▸ YOUR OBJECTIVE
Stop at the line containing "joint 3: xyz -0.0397": write out every line from the beginning of the entries up to and including it, minus the pictures.

Segment Open

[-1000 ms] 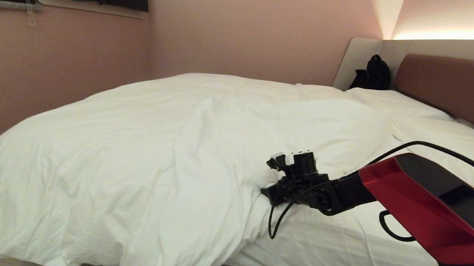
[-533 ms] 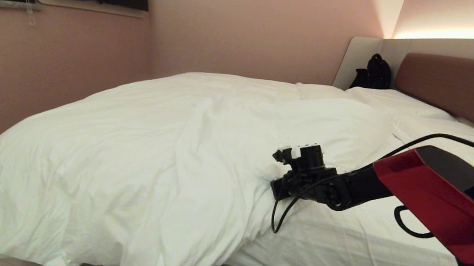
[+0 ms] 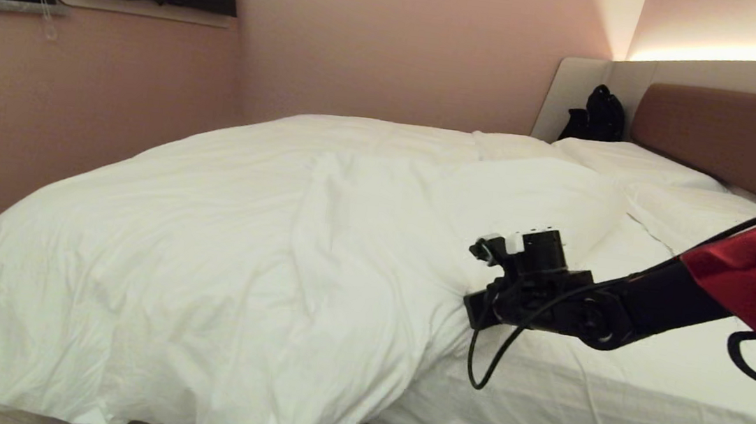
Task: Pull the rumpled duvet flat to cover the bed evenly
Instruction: Hold the folded corner of the quilt
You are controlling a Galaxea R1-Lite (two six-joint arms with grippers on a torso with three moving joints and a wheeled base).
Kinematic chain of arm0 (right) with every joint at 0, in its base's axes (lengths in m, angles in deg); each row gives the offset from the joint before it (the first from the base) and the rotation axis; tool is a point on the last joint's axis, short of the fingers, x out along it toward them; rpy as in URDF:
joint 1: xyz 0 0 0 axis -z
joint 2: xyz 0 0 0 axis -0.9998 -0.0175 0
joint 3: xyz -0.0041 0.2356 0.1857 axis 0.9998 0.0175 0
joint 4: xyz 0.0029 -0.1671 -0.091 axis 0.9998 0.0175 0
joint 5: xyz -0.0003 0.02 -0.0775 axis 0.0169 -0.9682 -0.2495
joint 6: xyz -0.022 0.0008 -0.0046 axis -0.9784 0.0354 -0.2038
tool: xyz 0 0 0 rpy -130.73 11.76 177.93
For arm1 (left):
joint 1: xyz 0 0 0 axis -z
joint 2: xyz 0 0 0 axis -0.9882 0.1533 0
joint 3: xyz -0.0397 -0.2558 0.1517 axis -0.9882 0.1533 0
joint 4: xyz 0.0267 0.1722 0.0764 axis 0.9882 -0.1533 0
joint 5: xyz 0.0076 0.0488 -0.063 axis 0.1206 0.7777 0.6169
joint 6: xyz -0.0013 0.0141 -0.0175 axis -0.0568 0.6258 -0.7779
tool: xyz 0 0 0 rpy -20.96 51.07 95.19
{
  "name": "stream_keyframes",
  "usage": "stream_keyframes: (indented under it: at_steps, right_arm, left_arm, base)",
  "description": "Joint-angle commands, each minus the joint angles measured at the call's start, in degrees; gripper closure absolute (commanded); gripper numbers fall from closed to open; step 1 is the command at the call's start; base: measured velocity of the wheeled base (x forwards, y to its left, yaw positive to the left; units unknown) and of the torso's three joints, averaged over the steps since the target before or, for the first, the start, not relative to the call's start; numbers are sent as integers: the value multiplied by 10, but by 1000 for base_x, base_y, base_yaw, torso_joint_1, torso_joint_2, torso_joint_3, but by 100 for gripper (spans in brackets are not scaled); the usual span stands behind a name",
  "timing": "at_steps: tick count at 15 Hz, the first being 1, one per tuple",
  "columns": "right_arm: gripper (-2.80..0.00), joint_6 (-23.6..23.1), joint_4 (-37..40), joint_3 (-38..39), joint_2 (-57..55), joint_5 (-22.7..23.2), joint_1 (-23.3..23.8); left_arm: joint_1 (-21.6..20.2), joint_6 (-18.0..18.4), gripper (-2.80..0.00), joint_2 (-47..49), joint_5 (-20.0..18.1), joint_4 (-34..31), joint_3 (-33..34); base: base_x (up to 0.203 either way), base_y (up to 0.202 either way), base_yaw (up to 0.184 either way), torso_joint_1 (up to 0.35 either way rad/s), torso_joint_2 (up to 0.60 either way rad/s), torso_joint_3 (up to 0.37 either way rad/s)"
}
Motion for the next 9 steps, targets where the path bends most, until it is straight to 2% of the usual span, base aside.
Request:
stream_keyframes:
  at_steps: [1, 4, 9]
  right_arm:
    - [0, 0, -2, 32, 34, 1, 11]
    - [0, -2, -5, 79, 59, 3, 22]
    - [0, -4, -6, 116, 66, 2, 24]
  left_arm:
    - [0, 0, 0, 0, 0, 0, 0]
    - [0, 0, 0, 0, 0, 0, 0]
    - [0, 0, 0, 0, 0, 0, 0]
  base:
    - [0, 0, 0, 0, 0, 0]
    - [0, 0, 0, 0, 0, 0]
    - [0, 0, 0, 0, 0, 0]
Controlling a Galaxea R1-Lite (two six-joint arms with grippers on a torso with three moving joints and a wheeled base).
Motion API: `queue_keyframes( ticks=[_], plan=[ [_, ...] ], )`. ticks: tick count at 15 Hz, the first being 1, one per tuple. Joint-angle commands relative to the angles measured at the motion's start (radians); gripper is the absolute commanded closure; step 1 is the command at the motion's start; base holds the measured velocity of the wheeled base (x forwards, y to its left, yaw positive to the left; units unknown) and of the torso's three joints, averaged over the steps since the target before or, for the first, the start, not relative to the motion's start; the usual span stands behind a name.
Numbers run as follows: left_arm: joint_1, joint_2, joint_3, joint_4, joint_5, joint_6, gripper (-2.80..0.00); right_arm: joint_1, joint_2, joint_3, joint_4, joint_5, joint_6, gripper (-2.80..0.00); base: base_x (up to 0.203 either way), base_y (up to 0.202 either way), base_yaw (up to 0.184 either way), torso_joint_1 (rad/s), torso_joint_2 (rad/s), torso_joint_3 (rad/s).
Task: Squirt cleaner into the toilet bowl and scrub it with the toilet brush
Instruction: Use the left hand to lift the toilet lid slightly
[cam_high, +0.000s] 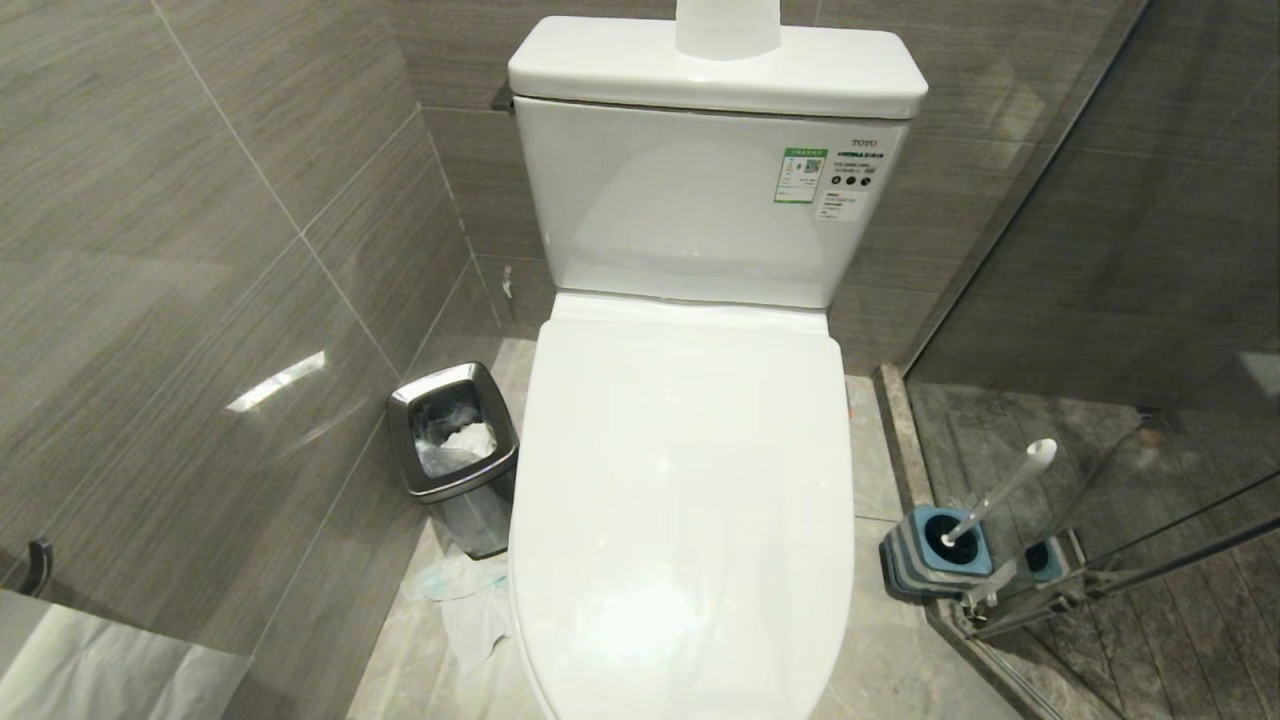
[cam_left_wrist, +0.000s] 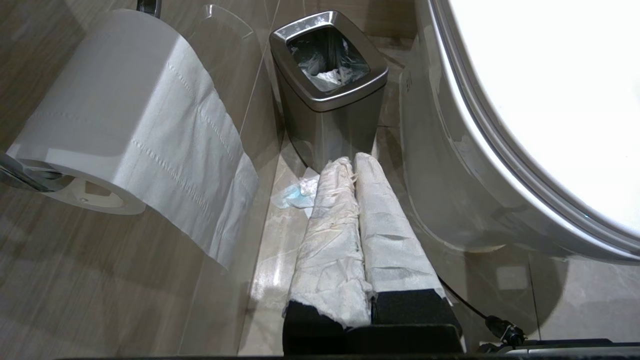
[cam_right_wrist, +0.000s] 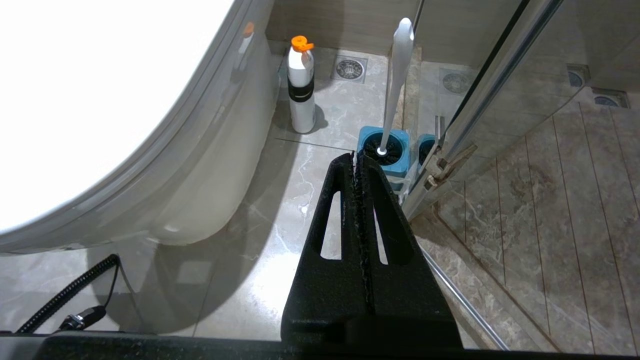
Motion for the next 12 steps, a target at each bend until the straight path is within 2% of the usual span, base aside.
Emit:
queue_keyframes(
  ticks=[1,12],
  plan=[
    [0.0,0.0,0.001,0.0,0.0,0.0,0.0,0.0,0.0,0.002,0.0,0.0,0.0,0.0,0.0,0.0,0.0,0.0,0.0,0.0],
    [0.0,0.0,0.001,0.0,-0.001,0.002,0.0,0.0,0.0,0.002,0.0,0.0,0.0,0.0,0.0,0.0,0.0,0.0,0.0,0.0]
  ],
)
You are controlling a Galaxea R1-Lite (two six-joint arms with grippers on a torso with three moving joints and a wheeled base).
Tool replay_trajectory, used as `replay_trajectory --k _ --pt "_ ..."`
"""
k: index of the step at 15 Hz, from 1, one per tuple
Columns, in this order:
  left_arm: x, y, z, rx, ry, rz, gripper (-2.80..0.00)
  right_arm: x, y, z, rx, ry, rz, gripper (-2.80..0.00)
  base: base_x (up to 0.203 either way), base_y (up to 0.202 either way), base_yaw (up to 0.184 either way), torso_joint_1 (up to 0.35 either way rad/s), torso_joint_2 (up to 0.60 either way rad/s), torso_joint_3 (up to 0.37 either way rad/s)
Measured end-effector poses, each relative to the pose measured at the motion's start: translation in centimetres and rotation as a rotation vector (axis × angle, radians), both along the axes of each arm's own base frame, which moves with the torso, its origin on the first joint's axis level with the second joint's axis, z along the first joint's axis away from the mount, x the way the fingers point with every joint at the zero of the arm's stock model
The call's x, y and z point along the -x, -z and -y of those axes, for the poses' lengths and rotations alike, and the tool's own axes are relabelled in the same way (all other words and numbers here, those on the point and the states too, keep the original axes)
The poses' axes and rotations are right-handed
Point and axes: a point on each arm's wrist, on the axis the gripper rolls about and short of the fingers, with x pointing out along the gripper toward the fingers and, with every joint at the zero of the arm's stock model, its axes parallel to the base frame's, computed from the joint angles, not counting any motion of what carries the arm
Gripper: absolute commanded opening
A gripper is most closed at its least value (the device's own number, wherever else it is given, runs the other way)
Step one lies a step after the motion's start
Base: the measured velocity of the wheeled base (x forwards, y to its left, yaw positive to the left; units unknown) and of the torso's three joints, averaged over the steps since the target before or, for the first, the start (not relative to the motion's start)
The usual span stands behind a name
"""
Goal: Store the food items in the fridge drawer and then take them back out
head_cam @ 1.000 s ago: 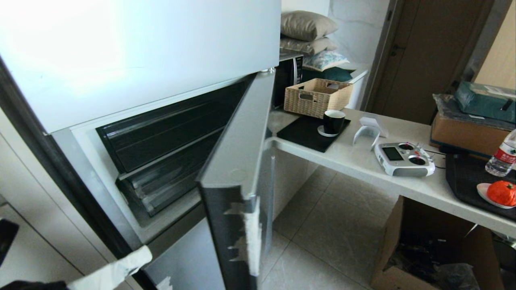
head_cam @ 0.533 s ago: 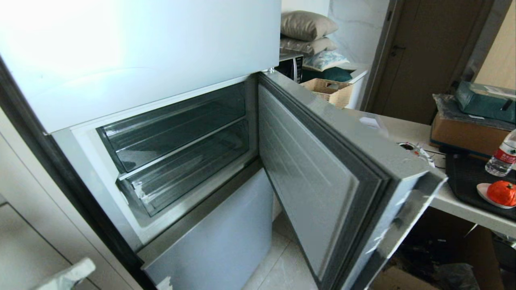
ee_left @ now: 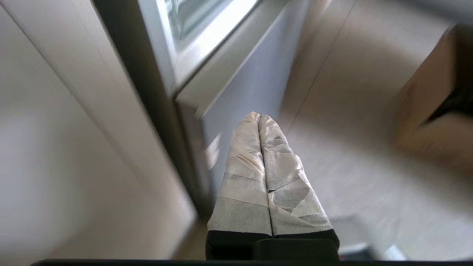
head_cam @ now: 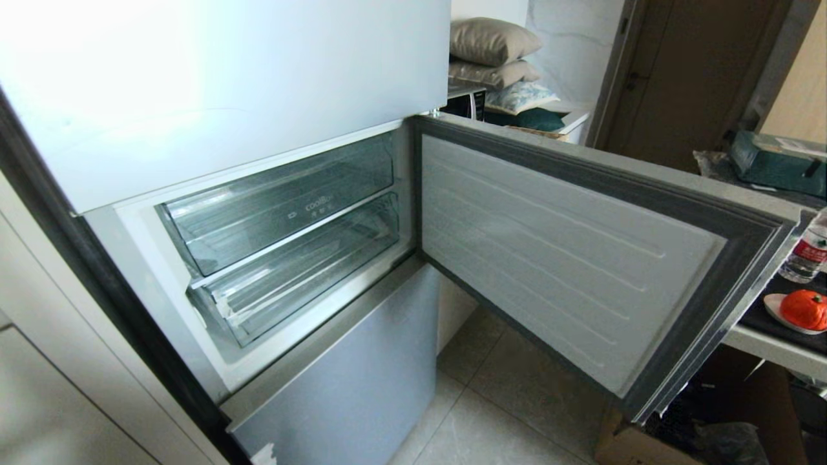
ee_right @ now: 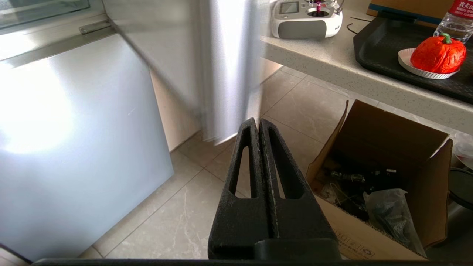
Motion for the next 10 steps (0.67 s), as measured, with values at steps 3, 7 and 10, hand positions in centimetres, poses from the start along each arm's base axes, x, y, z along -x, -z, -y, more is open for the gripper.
replay_trajectory --k 3,7,10 --pt "0.7 0.4 -0.2 -0.032 -0.161 -0.075 -2.8 0.0 0.0 0.0 -0.001 0.0 0.0 -2.8 0.0 0.0 0.0 0.0 0.0 0.0" --pt "1.7 0.4 -0.1 -0.069 -0.238 0.003 -2.8 0.0 0.0 0.0 -0.002 0.0 0.0 -2.8 0.0 0.0 0.0 0.0 0.0 0.0" --pt "2.8 1.3 0.3 -0.12 -0.049 0.106 -2.8 0.0 0.0 0.0 -0.001 0.001 -0.001 -2.8 0.0 0.0 0.0 0.0 0.0 0.0"
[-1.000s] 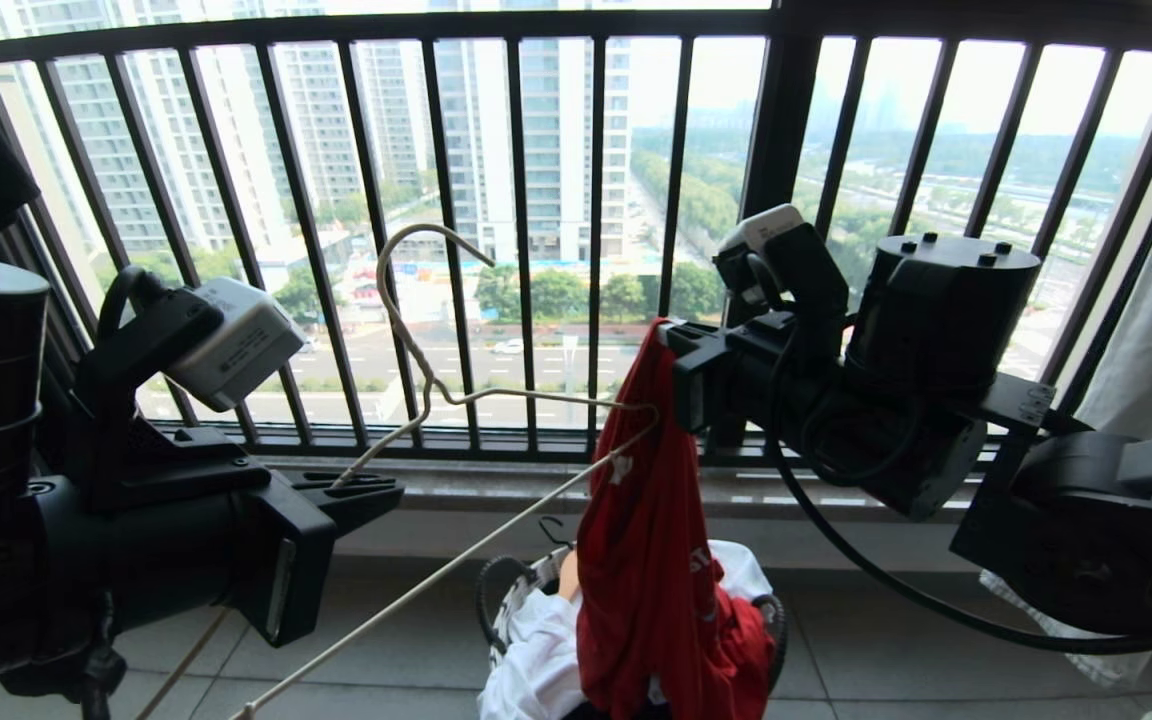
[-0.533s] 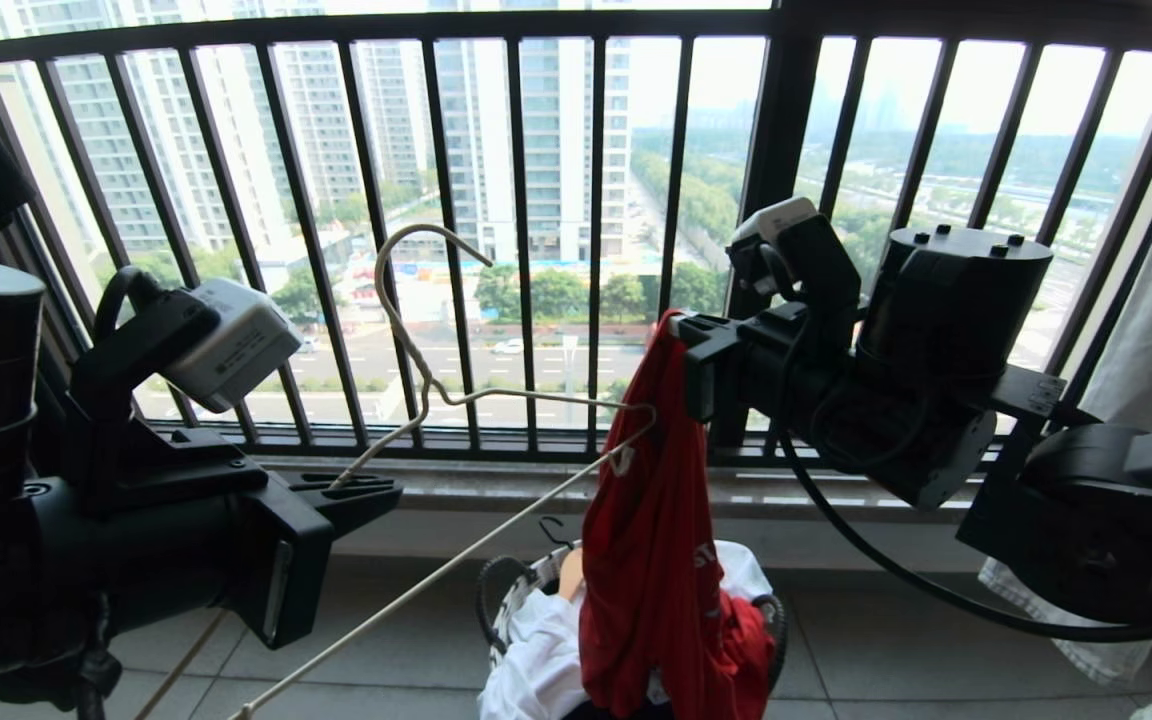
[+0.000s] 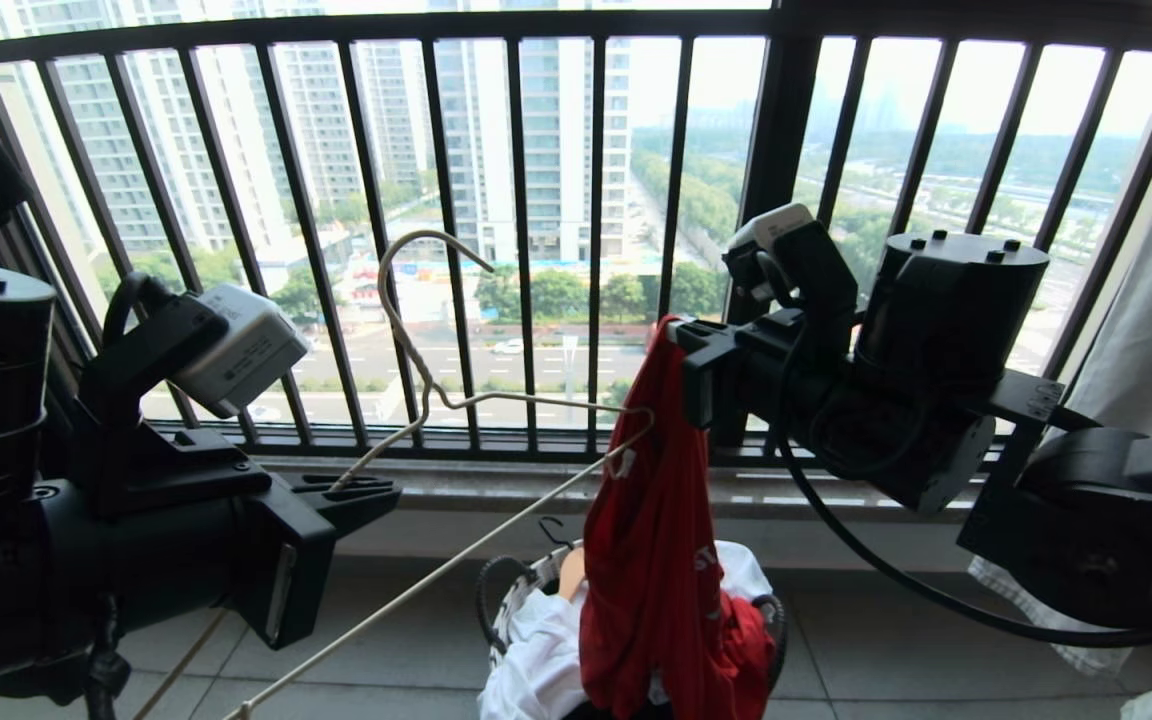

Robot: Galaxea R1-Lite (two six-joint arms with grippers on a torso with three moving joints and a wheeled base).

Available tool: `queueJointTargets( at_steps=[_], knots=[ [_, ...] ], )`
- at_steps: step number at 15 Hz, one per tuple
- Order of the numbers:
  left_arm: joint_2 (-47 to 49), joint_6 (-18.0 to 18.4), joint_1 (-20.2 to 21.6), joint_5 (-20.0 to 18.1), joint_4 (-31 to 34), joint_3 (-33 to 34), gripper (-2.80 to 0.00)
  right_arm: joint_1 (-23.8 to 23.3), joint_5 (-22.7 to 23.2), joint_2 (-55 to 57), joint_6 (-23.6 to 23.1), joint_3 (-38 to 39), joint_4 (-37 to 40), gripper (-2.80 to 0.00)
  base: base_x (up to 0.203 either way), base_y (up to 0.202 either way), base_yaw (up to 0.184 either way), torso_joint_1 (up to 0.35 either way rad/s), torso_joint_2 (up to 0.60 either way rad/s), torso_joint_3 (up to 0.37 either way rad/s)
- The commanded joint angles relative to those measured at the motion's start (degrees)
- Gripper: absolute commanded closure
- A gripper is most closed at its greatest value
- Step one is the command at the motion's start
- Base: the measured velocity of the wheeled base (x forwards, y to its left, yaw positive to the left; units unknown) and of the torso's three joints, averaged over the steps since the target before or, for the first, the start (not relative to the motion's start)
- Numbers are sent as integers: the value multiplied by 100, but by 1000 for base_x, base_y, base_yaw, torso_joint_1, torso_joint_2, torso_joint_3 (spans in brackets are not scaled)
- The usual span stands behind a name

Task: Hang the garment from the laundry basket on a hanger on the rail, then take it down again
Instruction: Hang the clothes on the clothes rack

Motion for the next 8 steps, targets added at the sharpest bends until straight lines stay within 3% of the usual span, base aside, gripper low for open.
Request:
queueJointTargets(
  at_steps=[1,8],
  knots=[
    [86,-4,41,76,-10,-11,0,64,-4,-2,-10,33,-25,0,0,0,0,0,0,0],
    [-3,-13,33,176,-31,-41,0,135,-4,67,-80,79,1,0,0,0,0,0,0,0]
  ],
)
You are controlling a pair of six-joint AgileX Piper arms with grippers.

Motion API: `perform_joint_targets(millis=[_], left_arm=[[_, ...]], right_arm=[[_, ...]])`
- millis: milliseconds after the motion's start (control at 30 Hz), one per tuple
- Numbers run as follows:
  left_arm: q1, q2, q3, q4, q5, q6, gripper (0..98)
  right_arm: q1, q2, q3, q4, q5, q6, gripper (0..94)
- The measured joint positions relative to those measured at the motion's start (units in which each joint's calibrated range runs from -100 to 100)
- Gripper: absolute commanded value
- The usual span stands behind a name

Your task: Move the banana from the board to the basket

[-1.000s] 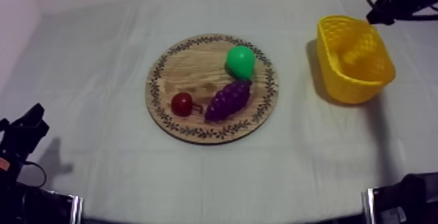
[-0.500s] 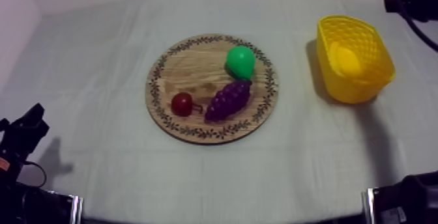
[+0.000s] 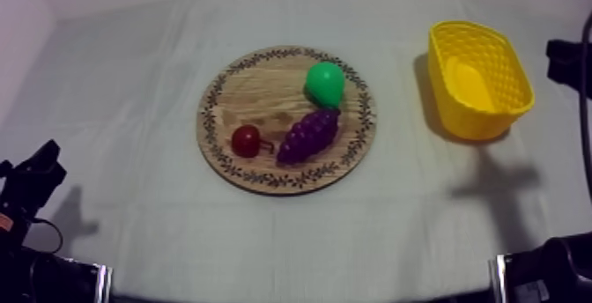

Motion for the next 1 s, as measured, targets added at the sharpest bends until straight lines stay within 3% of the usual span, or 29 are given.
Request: perform_joint_targets(millis=[400, 700, 1000], left_arm=[[0.0, 0.0, 0.0, 0.0, 0.0, 0.0, 0.1], [0.0, 0.0, 0.0, 0.0, 0.0, 0.0, 0.1], [0.0, 0.0, 0.0, 0.0, 0.0, 0.0, 0.1]], right_arm=[[-0.83, -20.91, 17.61, 2.82, 5.34, -1.97, 0.7], [-0.04, -30.76, 26.25, 4.06, 6.05, -2.49, 0.7], [-0.1, -33.35, 29.39, 8.13, 5.01, -6.45, 0.7]])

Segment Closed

▸ ANSWER SPACE
[-1000 ms] 
[-533 ms] 
[+0 ms] 
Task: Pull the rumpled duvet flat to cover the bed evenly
Instruction: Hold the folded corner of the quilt
You are controlling a Galaxea R1-Lite (two six-joint arms with grippers on a torso with three moving joints and a wheeled base).
Kinematic chain of arm0 (right) with every joint at 0, in its base's axes (lengths in m, angles in deg); each row gives the offset from the joint before it (the first from the base) and the rotation axis; tool is a point on the last joint's axis, short of the fingers, x out along it toward them; rpy as in URDF:
joint 1: xyz 0 0 0 axis -z
joint 2: xyz 0 0 0 axis -0.9998 -0.0175 0
joint 3: xyz -0.0041 0.2356 0.1857 axis 0.9998 0.0175 0
joint 4: xyz 0.0029 -0.1671 -0.091 axis 0.9998 0.0175 0
joint 5: xyz -0.0003 0.02 -0.0775 axis 0.0169 -0.9682 -0.2495
joint 6: xyz -0.022 0.0008 -0.0046 axis -0.9784 0.0354 -0.2038
tool: xyz 0 0 0 rpy -130.73 11.76 177.93
For arm1 (left):
joint 1: xyz 0 0 0 axis -z
joint 2: xyz 0 0 0 axis -0.9882 0.1533 0
joint 3: xyz -0.0397 -0.2558 0.1517 axis -0.9882 0.1533 0

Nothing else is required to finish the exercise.